- DIRECTIONS
From the listing below, pick out each line with the word "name".

- DATASET EXCERPT
######
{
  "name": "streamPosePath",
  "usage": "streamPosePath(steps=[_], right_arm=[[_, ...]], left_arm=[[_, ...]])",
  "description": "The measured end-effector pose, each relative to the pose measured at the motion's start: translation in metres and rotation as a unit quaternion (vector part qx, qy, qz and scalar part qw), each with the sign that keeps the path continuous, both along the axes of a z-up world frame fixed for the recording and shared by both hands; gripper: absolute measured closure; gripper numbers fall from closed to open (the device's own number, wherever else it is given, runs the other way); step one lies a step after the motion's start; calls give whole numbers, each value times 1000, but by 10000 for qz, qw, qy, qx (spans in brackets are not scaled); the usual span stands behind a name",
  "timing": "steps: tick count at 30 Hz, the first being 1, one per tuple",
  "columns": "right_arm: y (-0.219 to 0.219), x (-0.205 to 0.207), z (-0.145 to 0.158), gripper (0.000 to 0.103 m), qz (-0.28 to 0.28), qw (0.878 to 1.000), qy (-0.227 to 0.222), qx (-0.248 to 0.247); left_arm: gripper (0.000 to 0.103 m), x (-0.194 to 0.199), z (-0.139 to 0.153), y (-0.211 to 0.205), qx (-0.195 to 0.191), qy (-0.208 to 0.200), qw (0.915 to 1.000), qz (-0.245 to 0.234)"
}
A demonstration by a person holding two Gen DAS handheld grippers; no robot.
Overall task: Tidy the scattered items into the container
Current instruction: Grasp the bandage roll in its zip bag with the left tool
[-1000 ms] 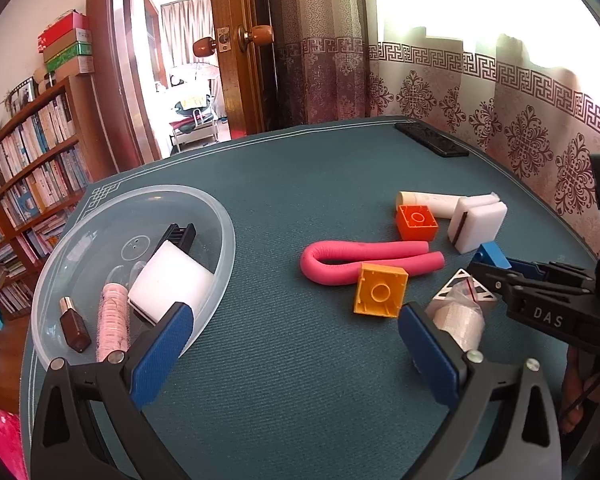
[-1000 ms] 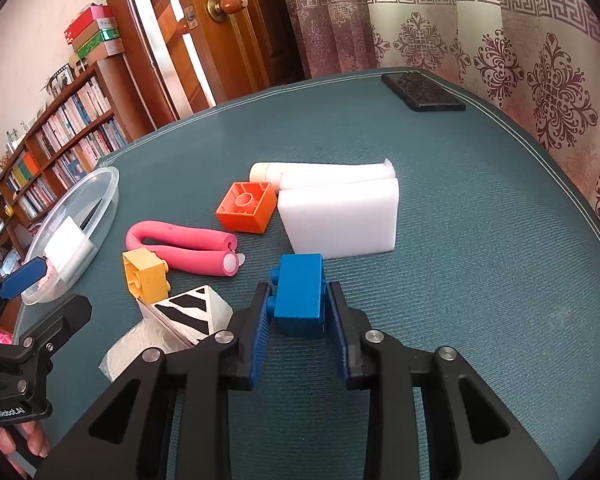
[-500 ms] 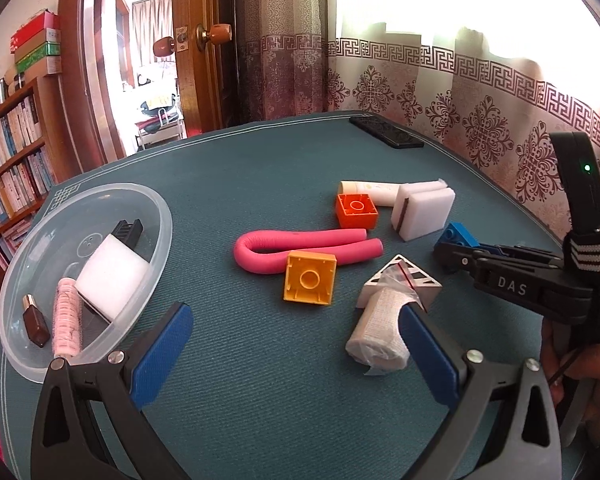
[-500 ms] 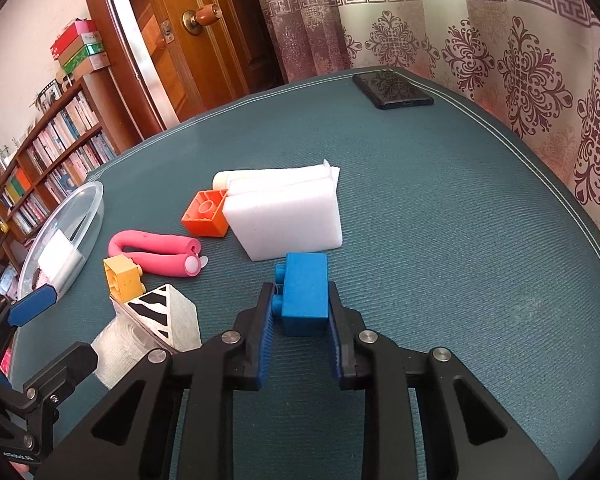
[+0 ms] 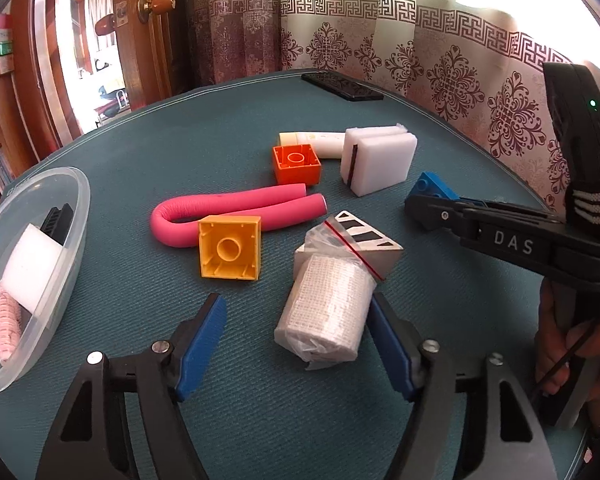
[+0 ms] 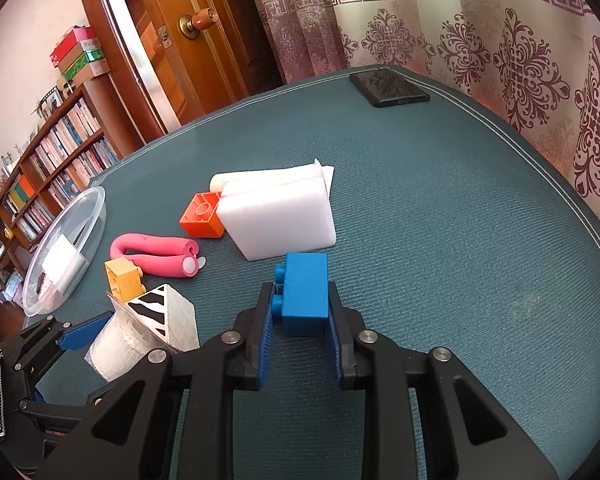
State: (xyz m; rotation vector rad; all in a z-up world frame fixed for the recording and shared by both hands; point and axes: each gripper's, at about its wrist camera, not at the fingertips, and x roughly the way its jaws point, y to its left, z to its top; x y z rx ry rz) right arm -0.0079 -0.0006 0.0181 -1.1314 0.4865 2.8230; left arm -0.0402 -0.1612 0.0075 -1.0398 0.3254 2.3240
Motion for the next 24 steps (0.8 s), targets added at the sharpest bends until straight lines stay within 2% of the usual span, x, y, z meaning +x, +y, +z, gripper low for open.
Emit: streamPosePath(steps=[4,9,17,24], right_arm=[[0,0,0,78,-1,10000,0,7],[0,0,0,78,1,10000,3,-3],[1,2,1,78,18,9999,91,-83],[-1,5,5,78,62,9995,276,-108]], left_arm=[[38,2,1,-1,-16,16,10000,19],[60,1,3,-5,63,12,10000,68],[60,1,6,-13,184,13,9996,224],[61,2,17,-23,271,213,9986,404]])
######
- RESULT OF THIS EXERCISE
  "name": "streamPosePath",
  "description": "The measured end-effector pose, each relative to the pose measured at the motion's start: translation in metres and rotation as a unit quaternion (vector part qx, qy, qz and scalar part qw), each with the sign that keeps the path continuous, both along the axes of a z-up world frame fixed for the recording and shared by both hands; gripper: absolute measured closure; gripper numbers fall from closed to open (the device's own number, wherever else it is given, runs the other way); step one lies a step after the motion's start; calls give whole numbers, each value times 1000, but by 10000 for qz, qw, qy, qx (spans in brackets are not scaled); the usual span stands behind a name",

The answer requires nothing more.